There was a long moment of silence between us—the kind that feels full, not empty.

Then he said it. Quietly. Almost reverently.

“He even used my official sleigh photo. That one from the press kit. Full color.”

And we lost it.

Tears rolled. I nearly dropped my spoon. Jingles the St. Bernard barked from the next room, confused by the sudden outburst. Santa held his belly and shook with laughter.

And for a moment, the tension, the fatigue, the pressure of the season—all of it lifted, like a heavy snow slipping off a tin roof.


A truth wrapped in grace

After we calmed down, Santa leaned back in his chair, eyes still sparkling.

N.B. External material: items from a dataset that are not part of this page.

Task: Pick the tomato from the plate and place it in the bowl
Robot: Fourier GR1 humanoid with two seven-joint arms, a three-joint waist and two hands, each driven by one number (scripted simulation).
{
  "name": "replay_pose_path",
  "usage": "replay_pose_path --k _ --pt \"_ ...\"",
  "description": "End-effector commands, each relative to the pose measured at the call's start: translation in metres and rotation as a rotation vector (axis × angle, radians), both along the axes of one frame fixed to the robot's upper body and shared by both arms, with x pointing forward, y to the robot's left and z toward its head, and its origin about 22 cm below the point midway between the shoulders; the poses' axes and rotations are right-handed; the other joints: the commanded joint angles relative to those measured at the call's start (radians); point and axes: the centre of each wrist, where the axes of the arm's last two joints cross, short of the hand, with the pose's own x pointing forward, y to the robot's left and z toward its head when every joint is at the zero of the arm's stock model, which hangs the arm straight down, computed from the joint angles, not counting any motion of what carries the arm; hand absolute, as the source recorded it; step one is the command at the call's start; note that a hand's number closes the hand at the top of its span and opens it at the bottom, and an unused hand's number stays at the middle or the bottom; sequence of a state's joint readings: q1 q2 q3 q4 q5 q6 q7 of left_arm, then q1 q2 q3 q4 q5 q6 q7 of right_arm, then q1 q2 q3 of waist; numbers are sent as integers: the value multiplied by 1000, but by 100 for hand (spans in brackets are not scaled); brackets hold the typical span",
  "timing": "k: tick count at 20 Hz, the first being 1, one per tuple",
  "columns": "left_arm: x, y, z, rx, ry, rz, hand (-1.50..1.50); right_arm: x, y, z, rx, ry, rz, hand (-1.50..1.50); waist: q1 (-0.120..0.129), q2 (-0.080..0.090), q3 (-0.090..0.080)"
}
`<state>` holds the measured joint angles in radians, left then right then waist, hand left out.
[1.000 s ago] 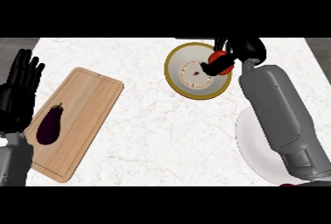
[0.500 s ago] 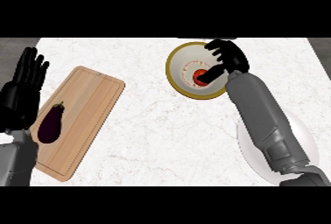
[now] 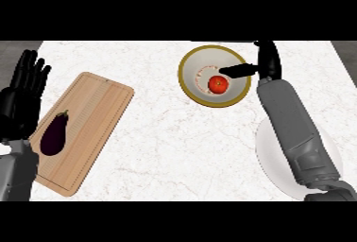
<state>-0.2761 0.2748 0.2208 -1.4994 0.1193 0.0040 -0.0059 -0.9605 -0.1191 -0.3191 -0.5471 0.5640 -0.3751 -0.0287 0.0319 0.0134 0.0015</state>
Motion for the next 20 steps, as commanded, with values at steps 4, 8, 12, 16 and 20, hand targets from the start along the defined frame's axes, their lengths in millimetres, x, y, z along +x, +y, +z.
replay_pose_path --k 4,8,12,16,20 --pt "-5 4 1 12 -4 33 0 -6 -86 3 98 -117 -207 -150 -10 -4 0" --pt "-16 21 -1 11 -2 27 0 -19 -122 -4 201 -138 -235 -150 -21 -10 -1" --pt "-6 15 7 30 -5 37 0 -41 -178 -8 228 -174 -218 -150 -23 -8 0" --pt "-11 22 -1 -13 13 16 0 -70 -232 -7 266 -202 -207 -150 -25 -10 0" --pt "-1 11 7 -1 9 27 0 -86 -261 -10 265 -180 -184 -150 -20 -8 0"
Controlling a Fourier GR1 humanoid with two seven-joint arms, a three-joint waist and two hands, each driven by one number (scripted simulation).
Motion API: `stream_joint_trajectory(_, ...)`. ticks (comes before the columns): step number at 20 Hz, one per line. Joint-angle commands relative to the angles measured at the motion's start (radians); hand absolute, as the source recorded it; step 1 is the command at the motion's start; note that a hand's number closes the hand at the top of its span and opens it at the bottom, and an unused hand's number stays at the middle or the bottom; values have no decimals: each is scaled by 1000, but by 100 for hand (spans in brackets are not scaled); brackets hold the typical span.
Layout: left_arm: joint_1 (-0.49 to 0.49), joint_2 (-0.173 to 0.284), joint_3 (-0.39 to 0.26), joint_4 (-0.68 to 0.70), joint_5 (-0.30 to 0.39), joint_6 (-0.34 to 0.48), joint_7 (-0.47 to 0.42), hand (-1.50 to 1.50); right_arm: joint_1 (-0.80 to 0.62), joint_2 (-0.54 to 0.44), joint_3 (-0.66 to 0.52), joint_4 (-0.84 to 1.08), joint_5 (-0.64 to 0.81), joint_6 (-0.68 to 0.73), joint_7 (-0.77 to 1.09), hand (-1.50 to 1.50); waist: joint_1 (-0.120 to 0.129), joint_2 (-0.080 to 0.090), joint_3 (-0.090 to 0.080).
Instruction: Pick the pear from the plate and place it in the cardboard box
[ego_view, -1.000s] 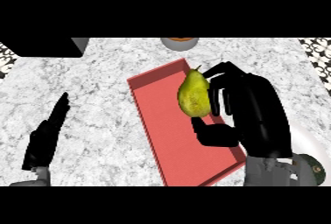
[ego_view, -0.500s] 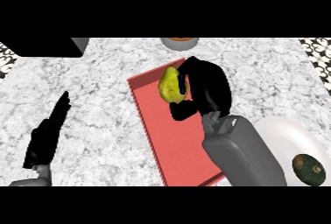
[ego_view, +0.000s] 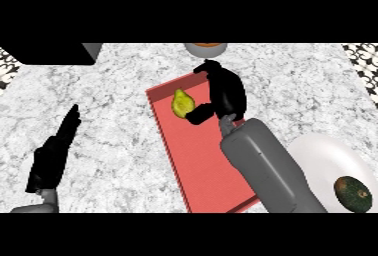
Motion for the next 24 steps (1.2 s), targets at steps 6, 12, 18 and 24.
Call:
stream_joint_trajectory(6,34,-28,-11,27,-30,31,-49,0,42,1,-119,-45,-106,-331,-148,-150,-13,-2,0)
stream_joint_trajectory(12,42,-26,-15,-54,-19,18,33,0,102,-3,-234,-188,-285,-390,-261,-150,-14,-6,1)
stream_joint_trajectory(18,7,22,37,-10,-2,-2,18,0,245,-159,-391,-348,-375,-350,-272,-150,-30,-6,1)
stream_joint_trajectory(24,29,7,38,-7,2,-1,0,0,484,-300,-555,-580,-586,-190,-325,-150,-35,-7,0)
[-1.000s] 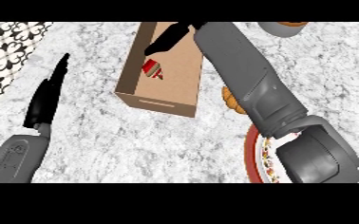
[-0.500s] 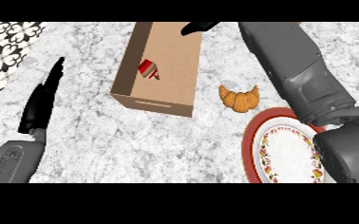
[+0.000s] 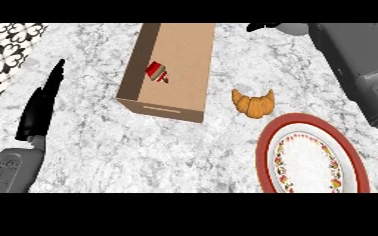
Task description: Pick the cupcake from the plate and place it in the cardboard box
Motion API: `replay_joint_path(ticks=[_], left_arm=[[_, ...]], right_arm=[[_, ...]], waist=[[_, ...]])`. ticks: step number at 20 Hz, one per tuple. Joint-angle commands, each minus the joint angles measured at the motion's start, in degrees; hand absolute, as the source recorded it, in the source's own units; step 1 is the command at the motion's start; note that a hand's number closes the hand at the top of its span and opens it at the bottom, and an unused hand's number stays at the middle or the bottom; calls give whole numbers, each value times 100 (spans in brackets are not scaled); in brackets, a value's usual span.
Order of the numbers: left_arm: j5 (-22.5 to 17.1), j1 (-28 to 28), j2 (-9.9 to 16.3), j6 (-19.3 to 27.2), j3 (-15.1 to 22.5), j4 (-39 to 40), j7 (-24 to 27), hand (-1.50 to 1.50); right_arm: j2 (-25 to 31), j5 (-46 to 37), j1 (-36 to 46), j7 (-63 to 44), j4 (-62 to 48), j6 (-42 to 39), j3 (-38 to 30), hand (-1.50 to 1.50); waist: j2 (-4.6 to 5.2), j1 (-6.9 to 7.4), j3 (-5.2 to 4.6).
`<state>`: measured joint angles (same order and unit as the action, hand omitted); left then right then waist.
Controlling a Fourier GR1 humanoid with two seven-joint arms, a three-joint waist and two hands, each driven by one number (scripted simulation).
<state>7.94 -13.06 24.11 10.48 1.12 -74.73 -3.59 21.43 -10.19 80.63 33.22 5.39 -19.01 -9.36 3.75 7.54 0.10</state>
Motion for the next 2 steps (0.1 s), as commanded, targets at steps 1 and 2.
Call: replay_joint_path(ticks=[1,2], left_arm=[[36,-38,-69,87,-2,-2,10,0],[-49,-232,8,-48,-63,78,-127,0]], right_arm=[[442,-226,-202,293,27,-553,210,-150],[440,-276,-112,258,44,-569,256,-150]], waist=[[22,-9,7],[38,-17,5]])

“I know the Word is true,” he said. “And I know all have sinned. But to hand someone a Christmas gift that says ‘You’re all naughty’? That’s not conviction. That’s just bad manners.”

I nodded, stirring my chili thoughtfully.

“It’s not wrong to tell the truth,” I said. “But the way you wrap it matters.”

He smiled then.

“Which is why you’re the better one at gift-giving.”


The real message of the season

And maybe that’s the lesson, dear ones.

Yes, we’re all broken.
Yes, the Word is truth.
But truth without love? That’s just noise.
And Christmas isn’t noise.

It’s the sound of a newborn cry in a quiet stable.
It’s the whisper of peace on the edge of a world at war.
It’s the laughter that breaks through tired hearts in candlelit kitchens.


If the season already feels heavy…

So if your day was long…
If someone’s idea made you want to bang your head on a desk…
If the season already feels heavy, and it’s only November…

Take a breath.
Share the story.
Laugh about it if you can.
And remember: the gift isn’t in the mug. It’s in the moment.